▸ **Work instructions**: Return the listing word for word, as given.

▸ **Dataset content**:
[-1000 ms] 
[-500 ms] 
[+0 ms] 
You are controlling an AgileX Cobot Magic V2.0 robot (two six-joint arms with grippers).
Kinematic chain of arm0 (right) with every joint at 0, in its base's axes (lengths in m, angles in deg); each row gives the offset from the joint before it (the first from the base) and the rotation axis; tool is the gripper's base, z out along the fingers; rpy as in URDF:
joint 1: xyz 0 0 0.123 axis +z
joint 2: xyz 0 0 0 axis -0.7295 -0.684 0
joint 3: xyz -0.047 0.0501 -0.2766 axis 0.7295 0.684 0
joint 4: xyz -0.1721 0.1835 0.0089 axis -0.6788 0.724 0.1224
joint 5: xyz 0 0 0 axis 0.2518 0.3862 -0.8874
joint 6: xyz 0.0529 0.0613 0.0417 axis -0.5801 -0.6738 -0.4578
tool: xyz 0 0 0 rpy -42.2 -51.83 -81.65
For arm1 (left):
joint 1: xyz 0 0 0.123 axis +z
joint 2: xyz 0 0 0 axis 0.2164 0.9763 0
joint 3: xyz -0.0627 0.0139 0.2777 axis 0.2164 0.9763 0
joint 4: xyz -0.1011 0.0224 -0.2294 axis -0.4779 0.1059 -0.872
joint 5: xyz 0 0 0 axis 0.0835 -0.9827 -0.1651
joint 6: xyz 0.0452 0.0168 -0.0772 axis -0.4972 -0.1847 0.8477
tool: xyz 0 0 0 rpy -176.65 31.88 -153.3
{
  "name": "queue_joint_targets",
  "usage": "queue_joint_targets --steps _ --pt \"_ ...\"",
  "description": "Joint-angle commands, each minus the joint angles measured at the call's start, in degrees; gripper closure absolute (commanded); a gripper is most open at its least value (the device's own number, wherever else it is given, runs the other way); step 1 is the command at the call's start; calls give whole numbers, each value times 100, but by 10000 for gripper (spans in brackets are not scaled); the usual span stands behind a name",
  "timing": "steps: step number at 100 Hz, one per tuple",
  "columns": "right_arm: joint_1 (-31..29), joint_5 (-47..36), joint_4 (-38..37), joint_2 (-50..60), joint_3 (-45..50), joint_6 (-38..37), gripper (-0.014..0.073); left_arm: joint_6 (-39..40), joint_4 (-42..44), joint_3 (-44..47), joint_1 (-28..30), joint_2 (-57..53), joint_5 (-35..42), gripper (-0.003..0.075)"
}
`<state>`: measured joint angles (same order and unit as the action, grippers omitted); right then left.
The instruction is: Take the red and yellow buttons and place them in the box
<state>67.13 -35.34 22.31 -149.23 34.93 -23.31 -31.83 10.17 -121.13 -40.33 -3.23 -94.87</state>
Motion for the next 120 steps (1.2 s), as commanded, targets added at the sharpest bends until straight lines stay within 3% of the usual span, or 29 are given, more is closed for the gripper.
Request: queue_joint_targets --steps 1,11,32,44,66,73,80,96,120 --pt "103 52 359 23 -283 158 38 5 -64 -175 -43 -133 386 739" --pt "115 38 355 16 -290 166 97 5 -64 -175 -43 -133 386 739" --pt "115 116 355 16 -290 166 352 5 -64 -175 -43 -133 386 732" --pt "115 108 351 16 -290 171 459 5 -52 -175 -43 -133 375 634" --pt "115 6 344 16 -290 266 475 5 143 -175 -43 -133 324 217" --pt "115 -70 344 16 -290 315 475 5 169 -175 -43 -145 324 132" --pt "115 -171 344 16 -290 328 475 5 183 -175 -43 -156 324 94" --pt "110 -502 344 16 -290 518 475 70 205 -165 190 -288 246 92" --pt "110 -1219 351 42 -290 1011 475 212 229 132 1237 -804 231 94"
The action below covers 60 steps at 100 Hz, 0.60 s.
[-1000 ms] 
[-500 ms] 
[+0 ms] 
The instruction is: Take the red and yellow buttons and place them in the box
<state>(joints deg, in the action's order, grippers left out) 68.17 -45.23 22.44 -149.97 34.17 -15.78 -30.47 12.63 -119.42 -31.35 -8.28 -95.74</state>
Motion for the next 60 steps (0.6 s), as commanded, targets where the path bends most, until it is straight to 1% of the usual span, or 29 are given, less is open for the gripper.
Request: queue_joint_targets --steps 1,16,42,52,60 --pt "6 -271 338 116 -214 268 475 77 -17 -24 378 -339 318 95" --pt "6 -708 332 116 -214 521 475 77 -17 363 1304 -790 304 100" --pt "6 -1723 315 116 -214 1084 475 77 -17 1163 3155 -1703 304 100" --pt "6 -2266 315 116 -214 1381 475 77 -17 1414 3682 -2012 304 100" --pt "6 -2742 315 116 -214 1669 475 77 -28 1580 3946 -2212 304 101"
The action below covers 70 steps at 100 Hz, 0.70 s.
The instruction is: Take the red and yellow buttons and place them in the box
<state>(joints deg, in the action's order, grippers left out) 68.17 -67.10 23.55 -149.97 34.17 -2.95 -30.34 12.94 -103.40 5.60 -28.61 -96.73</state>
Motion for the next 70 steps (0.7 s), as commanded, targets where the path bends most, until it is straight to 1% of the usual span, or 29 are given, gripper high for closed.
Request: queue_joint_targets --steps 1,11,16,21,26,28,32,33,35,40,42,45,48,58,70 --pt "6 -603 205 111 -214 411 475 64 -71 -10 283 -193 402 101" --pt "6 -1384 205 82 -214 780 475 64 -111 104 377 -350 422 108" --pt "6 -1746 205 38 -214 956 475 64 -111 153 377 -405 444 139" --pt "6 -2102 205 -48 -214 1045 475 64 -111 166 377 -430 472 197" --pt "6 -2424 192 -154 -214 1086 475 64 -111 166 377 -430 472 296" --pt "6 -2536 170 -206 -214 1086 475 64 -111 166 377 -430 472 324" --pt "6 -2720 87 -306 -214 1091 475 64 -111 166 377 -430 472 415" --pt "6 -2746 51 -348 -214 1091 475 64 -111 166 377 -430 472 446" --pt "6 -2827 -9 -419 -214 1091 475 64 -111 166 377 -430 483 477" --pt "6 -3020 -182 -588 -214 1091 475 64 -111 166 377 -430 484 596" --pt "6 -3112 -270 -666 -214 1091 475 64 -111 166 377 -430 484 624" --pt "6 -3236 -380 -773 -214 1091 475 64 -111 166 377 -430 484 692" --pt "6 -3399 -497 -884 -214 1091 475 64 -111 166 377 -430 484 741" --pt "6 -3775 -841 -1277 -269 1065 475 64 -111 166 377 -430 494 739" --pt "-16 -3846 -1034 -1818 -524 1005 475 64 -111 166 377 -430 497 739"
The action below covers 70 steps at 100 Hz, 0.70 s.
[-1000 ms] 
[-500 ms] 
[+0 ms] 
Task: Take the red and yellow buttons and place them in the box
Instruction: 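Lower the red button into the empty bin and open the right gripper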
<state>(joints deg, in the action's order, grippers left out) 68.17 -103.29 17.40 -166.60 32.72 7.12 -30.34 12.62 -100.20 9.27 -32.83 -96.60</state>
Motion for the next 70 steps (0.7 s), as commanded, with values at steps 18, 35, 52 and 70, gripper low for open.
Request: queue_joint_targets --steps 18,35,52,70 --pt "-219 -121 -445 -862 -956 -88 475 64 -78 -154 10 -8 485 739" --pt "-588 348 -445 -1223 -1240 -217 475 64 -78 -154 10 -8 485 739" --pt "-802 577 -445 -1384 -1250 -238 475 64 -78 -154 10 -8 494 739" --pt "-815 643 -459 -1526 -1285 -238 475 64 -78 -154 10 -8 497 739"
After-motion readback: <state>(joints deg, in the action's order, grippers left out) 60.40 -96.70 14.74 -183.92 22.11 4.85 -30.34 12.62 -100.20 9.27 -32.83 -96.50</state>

▸ **Worked solution**:
[-1000 ms] 
[-500 ms] 
[+0 ms] 
You are controlling an AgileX Cobot Magic V2.0 robot (two six-joint arms with grippers).
Kinematic chain of arm0 (right) with every joint at 0, in its base's axes (lengths in m, angles in deg); each row gives the offset from the joint before it (the first from the base) and the rotation axis; tool is the gripper's base, z out along the fingers; rpy as in URDF:
joint 1: xyz 0 0 0.123 axis +z
joint 2: xyz 0 0 0 axis -0.7295 -0.684 0
joint 3: xyz -0.047 0.0501 -0.2766 axis 0.7295 0.684 0
joint 4: xyz -0.1721 0.1835 0.0089 axis -0.6788 0.724 0.1224
joint 5: xyz 0 0 0 axis 0.2518 0.3862 -0.8874
joint 6: xyz 0.0529 0.0613 0.0417 axis -0.5801 -0.6738 -0.4578
tool: xyz 0 0 0 rpy -42.2 -51.83 -81.65
For arm1 (left):
joint 1: xyz 0 0 0.123 axis +z
joint 2: xyz 0 0 0 axis 0.2164 0.9763 0
joint 3: xyz -0.0627 0.0139 0.2777 axis 0.2164 0.9763 0
joint 4: xyz -0.1011 0.0224 -0.2294 axis -0.4779 0.1059 -0.872
joint 5: xyz 0 0 0 axis 0.0835 -0.9827 -0.1651
joint 6: xyz 0.0452 0.0168 -0.0772 axis -0.4972 -0.1847 0.8477
tool: xyz 0 0 0 rpy -176.65 31.88 -153.3
{
  "name": "queue_joint_targets",
  "usage": "queue_joint_targets --steps _ --pt \"_ ...\"",
  "description": "Joint-angle commands, each minus the joint angles measured at the call's start, in degrees; gripper closure absolute (commanded); a gripper is most open at its least value (the device's own number, wherever else it is given, runs the other way); step 1 is the command at the call's start; calls give whole numbers, each value times 100, but by 10000 for gripper (spans in brackets are not scaled); the usual span stands behind a name",
  "timing": "steps: step number at 100 Hz, one per tuple",
  "columns": "right_arm: joint_1 (-31..29), joint_5 (-47..36), joint_4 (-38..37), joint_2 (-50..60), joint_3 (-45..50), joint_6 (-38..37), gripper (-0.014..0.073); left_arm: joint_6 (-39..40), joint_4 (-42..44), joint_3 (-44..47), joint_1 (-28..30), joint_2 (-57..53), joint_5 (-35..42), gripper (-0.003..0.075)"
}
`<state>`: measured joint angles (same order and unit as the action, grippers omitted); right then left.
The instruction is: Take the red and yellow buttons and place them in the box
<state>67.13 -35.34 22.31 -149.23 34.93 -23.31 -31.83 10.17 -121.13 -40.33 -3.23 -94.87</state>
Motion for the next 120 steps (1.2 s), as commanded, targets added at the sharpest bends until straight lines stay within 3% of the usual span, or 29 are given, more is closed for the gripper.
Request: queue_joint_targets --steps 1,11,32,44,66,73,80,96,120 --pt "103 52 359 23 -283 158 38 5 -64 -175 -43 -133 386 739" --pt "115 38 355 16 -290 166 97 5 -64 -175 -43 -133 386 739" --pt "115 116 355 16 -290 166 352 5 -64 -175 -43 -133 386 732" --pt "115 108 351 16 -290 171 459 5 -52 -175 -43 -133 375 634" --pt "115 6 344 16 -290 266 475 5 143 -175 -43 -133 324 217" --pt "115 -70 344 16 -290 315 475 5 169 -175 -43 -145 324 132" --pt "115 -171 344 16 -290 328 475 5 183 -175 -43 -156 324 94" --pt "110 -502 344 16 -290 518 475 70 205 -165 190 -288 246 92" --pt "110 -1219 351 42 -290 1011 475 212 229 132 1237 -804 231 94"
The action below covers 60 steps at 100 Hz, 0.60 s.
[-1000 ms] 
[-500 ms] 
[+0 ms] 
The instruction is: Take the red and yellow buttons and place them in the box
<state>(joints deg, in the action's order, grippers left out) 68.17 -45.23 22.44 -149.97 34.17 -15.78 -30.47 12.63 -119.42 -31.35 -8.28 -95.74</state>
Motion for the next 60 steps (0.6 s), as commanded, targets where the path bends most, until it is straight to 1% of the usual span, or 29 are given, less is open for the gripper.
Request: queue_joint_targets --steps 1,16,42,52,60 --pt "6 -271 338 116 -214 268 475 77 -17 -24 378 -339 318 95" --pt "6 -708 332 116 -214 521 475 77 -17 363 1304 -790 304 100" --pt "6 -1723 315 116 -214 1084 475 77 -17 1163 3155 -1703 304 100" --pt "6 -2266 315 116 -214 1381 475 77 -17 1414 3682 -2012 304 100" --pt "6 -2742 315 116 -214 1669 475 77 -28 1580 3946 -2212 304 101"
The action below covers 70 steps at 100 Hz, 0.70 s.
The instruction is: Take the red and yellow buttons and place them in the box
<state>(joints deg, in the action's order, grippers left out) 68.17 -67.10 23.55 -149.97 34.17 -2.95 -30.34 12.94 -103.40 5.60 -28.61 -96.73</state>
Motion for the next 70 steps (0.7 s), as commanded, targets where the path bends most, until it is straight to 1% of the usual span, or 29 are given, gripper high for closed.
Request: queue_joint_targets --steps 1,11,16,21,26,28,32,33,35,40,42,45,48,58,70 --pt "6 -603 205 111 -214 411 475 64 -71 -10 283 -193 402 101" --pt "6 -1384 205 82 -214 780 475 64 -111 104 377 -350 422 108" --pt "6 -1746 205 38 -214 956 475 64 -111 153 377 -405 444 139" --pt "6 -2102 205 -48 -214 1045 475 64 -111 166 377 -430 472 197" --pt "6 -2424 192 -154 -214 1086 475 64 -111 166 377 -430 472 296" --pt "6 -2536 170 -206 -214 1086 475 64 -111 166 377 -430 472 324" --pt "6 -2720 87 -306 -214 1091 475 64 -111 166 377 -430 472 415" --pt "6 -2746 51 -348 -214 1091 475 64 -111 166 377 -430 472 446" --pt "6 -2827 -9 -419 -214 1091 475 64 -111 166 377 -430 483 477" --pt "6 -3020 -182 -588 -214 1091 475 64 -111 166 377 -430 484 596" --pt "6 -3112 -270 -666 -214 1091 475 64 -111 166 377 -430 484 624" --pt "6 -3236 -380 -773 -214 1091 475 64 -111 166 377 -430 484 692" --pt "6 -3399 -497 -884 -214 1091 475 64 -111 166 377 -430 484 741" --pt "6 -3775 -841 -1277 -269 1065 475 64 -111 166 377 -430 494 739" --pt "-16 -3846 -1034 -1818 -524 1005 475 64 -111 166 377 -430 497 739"
The action below covers 70 steps at 100 Hz, 0.70 s.
[-1000 ms] 
[-500 ms] 
[+0 ms] 
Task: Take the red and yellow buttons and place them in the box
Instruction: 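Lower the red button into the empty bin and open the right gripper
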<state>(joints deg, in the action's order, grippers left out) 68.17 -103.29 17.40 -166.60 32.72 7.12 -30.34 12.62 -100.20 9.27 -32.83 -96.60</state>
Motion for the next 70 steps (0.7 s), as commanded, with values at steps 18, 35, 52 and 70, gripper low for open.
Request: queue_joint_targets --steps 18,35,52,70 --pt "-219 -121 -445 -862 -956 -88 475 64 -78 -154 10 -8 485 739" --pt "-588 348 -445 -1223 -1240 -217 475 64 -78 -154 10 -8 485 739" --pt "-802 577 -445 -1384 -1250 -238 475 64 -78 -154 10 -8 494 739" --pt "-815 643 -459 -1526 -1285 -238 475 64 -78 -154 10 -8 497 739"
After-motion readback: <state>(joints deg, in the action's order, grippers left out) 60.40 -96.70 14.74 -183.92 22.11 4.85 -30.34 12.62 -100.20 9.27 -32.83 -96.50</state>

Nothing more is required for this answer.